WHAT THIS TASK INVOLVES:
Could you output only the lines from the one containing "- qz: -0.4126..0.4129" through the last line of the data, both included?

(Stored entries)
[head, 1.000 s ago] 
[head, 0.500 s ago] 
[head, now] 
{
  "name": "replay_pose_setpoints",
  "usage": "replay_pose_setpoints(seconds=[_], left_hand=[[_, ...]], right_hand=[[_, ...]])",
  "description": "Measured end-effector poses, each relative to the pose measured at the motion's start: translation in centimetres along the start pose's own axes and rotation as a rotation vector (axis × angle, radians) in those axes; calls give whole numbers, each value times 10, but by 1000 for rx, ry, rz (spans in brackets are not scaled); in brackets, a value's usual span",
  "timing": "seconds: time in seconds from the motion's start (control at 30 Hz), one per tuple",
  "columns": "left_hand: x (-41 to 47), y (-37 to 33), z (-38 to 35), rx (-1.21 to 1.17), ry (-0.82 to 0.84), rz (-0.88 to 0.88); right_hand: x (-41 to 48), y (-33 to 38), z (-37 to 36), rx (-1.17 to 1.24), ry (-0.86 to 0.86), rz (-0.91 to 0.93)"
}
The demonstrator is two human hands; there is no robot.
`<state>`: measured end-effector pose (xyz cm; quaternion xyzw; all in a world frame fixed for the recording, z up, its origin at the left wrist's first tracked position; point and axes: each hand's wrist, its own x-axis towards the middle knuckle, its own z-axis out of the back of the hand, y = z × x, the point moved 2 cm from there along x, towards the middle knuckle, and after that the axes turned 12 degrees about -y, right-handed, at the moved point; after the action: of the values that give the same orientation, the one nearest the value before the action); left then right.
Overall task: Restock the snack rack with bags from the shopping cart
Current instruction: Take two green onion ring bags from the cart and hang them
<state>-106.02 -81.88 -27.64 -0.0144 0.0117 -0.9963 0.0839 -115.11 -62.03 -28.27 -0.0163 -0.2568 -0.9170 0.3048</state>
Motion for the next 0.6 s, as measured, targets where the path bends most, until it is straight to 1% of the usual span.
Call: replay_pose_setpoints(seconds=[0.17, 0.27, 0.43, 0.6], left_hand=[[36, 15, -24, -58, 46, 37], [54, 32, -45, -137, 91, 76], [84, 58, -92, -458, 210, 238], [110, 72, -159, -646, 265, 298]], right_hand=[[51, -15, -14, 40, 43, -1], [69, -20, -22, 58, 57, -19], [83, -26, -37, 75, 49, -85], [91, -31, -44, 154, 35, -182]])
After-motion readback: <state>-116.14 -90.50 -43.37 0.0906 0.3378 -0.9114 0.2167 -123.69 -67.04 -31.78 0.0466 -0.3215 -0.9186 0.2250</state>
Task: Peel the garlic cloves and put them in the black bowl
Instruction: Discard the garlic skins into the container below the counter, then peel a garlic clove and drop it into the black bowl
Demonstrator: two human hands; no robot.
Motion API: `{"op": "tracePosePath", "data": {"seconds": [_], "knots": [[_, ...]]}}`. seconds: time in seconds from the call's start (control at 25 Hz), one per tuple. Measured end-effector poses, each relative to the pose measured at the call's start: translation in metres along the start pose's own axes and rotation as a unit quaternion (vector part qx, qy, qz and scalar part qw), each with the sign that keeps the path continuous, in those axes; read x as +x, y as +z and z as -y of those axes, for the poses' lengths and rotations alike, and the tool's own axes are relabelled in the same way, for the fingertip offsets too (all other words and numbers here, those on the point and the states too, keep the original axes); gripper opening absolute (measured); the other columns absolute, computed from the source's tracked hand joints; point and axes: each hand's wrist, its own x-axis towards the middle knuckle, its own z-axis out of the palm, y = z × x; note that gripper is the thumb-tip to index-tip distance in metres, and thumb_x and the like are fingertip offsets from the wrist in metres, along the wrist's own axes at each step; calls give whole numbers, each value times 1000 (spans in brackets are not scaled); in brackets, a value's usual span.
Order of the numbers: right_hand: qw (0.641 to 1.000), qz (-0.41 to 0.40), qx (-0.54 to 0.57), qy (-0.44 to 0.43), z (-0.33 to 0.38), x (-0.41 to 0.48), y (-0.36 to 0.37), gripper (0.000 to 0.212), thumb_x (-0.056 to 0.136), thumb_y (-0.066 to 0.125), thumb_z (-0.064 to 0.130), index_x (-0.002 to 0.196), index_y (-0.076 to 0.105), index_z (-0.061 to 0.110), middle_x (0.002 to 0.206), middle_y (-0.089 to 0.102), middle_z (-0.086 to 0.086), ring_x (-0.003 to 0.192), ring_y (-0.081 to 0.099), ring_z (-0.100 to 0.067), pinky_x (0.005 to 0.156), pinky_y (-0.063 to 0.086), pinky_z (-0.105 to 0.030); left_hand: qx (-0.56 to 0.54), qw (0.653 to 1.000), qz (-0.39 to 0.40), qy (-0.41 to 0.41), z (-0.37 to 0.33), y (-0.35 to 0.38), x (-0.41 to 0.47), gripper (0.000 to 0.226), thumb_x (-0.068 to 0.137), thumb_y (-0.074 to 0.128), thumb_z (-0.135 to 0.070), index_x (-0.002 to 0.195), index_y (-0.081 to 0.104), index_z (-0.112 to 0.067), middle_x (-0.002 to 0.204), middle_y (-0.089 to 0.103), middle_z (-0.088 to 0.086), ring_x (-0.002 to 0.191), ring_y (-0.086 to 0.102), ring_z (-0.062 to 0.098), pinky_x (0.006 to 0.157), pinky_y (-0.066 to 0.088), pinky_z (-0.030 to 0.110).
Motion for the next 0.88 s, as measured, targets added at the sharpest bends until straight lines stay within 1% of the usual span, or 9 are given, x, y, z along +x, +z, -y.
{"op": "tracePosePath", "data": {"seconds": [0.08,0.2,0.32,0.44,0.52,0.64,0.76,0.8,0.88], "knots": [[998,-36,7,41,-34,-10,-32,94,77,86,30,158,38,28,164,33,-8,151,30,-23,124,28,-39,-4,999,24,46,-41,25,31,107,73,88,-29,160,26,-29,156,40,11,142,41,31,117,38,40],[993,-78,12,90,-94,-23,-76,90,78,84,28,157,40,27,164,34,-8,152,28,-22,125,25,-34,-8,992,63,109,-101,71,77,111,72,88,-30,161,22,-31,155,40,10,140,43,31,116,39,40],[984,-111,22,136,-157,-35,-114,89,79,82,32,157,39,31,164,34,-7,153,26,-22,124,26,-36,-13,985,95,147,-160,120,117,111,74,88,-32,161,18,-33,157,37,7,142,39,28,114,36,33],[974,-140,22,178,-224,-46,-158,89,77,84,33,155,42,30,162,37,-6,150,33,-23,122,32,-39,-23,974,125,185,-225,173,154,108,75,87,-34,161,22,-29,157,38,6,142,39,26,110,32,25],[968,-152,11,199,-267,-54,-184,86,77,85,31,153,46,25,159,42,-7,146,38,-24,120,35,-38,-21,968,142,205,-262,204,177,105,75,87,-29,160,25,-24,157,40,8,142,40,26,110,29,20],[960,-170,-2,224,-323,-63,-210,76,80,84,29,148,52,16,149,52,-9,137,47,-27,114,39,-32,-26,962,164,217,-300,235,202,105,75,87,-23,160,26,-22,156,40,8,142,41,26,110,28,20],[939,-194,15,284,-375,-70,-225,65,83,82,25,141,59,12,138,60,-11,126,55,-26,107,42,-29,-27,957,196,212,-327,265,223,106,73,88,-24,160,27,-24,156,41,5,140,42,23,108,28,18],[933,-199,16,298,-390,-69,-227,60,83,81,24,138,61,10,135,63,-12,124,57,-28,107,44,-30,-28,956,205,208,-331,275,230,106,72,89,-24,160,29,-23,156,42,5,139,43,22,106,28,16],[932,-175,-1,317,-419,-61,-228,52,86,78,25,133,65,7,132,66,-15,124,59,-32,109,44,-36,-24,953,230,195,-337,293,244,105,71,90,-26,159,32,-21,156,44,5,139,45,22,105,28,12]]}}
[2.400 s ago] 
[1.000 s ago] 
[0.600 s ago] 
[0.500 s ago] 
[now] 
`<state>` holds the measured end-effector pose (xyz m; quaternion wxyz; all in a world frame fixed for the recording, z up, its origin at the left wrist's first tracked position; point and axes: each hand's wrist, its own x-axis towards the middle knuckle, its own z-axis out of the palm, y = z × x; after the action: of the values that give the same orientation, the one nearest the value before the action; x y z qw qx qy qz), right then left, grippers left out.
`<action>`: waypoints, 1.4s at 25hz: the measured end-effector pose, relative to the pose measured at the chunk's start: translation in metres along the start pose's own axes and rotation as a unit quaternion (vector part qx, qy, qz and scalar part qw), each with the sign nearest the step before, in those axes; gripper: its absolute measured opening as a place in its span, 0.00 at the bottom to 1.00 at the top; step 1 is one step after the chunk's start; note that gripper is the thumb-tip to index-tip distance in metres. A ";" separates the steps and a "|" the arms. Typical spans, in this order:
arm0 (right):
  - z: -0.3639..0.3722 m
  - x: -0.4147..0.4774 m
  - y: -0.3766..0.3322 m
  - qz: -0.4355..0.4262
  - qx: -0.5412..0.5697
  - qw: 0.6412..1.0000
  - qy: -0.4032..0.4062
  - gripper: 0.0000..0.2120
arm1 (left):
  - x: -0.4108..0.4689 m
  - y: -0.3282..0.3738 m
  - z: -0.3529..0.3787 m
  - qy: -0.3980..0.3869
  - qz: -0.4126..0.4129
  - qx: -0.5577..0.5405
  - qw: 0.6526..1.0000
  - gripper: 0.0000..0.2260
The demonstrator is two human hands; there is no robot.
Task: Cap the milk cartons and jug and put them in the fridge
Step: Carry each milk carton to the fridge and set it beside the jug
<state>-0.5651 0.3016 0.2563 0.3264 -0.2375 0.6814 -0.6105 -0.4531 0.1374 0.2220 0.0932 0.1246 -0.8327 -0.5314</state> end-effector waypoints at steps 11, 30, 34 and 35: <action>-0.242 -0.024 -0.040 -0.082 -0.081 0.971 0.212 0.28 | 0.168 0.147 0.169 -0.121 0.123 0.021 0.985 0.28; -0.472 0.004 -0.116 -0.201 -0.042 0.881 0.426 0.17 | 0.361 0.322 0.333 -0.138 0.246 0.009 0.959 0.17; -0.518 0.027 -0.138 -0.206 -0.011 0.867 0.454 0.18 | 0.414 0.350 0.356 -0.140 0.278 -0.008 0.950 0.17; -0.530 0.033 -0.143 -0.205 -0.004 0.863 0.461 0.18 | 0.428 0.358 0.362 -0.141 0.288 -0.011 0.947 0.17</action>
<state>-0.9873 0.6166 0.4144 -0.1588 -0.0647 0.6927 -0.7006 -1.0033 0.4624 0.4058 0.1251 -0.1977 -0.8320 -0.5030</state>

OUTPUT OF THE EXERCISE:
  - qz: -0.4126..0.4129
  - qx: -0.5577..0.5405
  - qw: 0.6526..1.0000
  - gripper: 0.0000..0.2260
The demonstrator is two human hands; there is no robot.
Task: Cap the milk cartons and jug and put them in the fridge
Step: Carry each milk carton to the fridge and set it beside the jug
<state>-0.5651 0.3016 0.2563 0.3264 -0.2375 0.6814 -0.6105 -0.4531 0.1374 0.2220 0.0932 0.1246 -0.8327 -0.5314</state> end-effector waypoints at steps 11, 30, 34 and 35: <action>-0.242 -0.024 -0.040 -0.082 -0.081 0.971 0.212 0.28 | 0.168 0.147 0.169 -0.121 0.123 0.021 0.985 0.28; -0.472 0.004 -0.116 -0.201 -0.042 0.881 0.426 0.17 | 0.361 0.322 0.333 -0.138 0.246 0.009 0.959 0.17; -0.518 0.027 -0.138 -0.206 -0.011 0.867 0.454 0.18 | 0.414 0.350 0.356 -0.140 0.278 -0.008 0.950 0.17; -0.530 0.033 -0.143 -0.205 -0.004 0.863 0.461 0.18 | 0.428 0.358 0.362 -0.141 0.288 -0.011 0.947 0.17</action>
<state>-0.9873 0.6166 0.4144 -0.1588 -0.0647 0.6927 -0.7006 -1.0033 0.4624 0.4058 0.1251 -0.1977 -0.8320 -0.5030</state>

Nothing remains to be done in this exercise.